Wittenberg (dpa) - Auf dem Marktplatz in Wittenberg ist eine Installation mit 800 Luther-Figuren aus Plastik eröffnet worden. Die vom Künstler Ottmar Hörl gestalteten, 98 Zentimeter großen «Mini- Luther» sollen den Platz bis zum 12. September zieren und für das Reformationsjubiläum 2017 werben.

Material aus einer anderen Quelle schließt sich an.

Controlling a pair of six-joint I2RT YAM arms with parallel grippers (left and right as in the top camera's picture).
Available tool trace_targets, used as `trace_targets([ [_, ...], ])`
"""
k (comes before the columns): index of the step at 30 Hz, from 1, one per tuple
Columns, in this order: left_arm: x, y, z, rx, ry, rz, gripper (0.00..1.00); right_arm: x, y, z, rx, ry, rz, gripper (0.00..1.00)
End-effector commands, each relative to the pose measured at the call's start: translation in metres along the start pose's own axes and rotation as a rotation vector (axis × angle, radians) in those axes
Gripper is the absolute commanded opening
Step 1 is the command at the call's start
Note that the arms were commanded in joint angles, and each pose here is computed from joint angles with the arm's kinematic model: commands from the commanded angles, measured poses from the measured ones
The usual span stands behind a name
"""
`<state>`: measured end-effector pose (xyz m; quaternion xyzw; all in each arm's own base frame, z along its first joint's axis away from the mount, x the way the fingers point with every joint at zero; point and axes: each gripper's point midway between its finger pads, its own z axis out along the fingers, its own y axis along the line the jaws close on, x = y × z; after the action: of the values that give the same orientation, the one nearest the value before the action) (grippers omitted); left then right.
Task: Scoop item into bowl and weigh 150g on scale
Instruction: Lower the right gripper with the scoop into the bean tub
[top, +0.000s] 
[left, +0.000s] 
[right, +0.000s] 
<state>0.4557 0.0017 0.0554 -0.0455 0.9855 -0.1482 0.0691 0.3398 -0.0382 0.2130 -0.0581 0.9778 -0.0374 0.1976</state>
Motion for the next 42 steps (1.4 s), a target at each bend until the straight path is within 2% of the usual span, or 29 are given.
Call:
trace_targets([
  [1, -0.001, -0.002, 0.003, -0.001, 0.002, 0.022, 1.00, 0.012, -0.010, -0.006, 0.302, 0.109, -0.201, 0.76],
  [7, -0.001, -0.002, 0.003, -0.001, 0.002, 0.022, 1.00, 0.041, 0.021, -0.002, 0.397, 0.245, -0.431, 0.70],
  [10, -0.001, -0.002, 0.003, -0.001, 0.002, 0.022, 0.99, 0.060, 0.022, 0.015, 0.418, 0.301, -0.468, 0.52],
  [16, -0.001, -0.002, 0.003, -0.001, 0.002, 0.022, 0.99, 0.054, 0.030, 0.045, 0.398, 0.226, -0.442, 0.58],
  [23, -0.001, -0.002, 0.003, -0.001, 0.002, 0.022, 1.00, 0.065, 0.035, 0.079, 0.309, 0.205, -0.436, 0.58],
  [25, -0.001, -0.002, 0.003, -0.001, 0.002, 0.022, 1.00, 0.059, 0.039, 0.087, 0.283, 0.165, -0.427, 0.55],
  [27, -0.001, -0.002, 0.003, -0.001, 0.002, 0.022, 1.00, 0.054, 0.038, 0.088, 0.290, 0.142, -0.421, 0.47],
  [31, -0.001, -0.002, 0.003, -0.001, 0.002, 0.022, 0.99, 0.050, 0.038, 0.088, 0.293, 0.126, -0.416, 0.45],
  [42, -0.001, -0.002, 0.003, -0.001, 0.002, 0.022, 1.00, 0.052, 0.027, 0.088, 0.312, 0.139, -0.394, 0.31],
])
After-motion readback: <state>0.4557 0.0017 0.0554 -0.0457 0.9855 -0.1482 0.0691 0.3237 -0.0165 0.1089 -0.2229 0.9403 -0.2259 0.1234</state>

Normalerweise stehen dort die Denkmäler des Reformators Martin Luther (1483-1546) und seines Mitstreiters Philipp Melanchthon. Diese waren Ende April von ihren Sockeln gehoben worden, um sie zu sanieren. Mit der Installation will Hörl nach eigenen Worten zeigen, dass sich Luther auf Augenhöhe mit den Menschen gesehen habe und große Denkmäler nicht zu ihm passten. «Luther ist eine Figur, die sich eher klein gemacht hat als groß», sagte der Präsident der Akademie der Bildenden Künste in Nürnberg der Nachrichtenagentur dpa. «Die Denkmäler, die in Wittenberg stehen, sind falsch, weil Luther es abgelehnt hat, sich auf einen Sockel stellen zu lassen.»

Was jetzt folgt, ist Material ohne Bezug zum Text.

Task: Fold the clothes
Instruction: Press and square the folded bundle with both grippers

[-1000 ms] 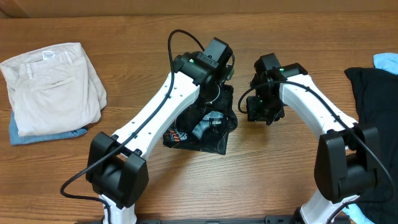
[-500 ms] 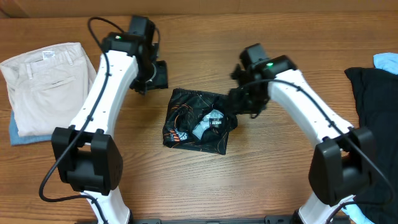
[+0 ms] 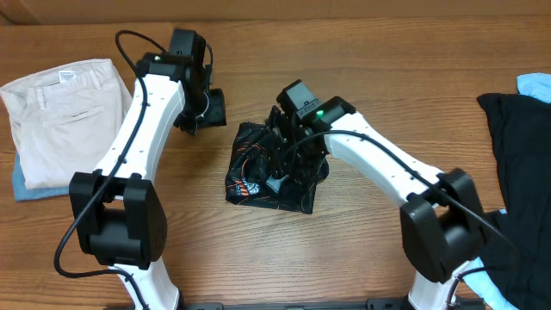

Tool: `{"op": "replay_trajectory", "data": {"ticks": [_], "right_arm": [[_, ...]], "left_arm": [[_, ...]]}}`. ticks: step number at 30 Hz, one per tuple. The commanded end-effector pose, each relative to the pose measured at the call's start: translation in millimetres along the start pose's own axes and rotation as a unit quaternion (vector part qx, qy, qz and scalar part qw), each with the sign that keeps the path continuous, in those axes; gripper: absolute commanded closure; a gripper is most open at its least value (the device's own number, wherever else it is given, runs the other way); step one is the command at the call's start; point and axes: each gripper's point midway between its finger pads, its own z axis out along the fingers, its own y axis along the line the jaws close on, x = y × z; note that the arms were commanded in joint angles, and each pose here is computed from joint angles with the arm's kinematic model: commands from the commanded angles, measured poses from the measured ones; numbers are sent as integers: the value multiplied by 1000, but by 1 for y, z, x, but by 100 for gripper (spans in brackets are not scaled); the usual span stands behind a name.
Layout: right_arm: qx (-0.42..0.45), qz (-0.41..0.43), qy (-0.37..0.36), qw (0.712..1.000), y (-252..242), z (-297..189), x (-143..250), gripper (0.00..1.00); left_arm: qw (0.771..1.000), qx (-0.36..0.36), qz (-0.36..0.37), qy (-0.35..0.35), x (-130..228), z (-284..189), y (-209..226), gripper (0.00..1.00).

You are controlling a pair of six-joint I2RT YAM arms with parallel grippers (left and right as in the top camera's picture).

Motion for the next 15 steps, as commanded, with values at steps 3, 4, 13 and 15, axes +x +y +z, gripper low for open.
{"op": "replay_trajectory", "data": {"ticks": [3,4,13,15], "right_arm": [[-8,-18,6,1000,13,18,0,57],[-8,-20,7,1000,14,20,0,57],[-3,-1,23,1000,6,36,2,57],[-3,-1,24,1000,6,36,2,57]], "left_arm": [[999,29,31,26,16,20,-12,48],[998,32,38,27,17,22,-14,49],[997,30,69,32,25,31,-21,48],[997,31,70,30,24,31,-22,48]]}}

Der Wittenberger Theologe Friedrich Schorlemmer findet die Kunst geschmacklos und hat dies in den vergangenen Tagen mehrfach mit drastischen Worten deutlich gemacht. «Das ist theologischer und ästhetischer Schindluder», sagte er der «Leipziger Volkszeitung (Samstag). Hörls Plastiken in schwarz, dunkelgrün, purpurrot und kobaltblau sind nach der Aktion für je 250 Euro zu haben. Rund 250 Interessenten haben sich bereits gemeldet. Mit ähnlichen Aktionen hatte der Künstler in den vergangenen Jahren mehrfach für Furore gesorgt.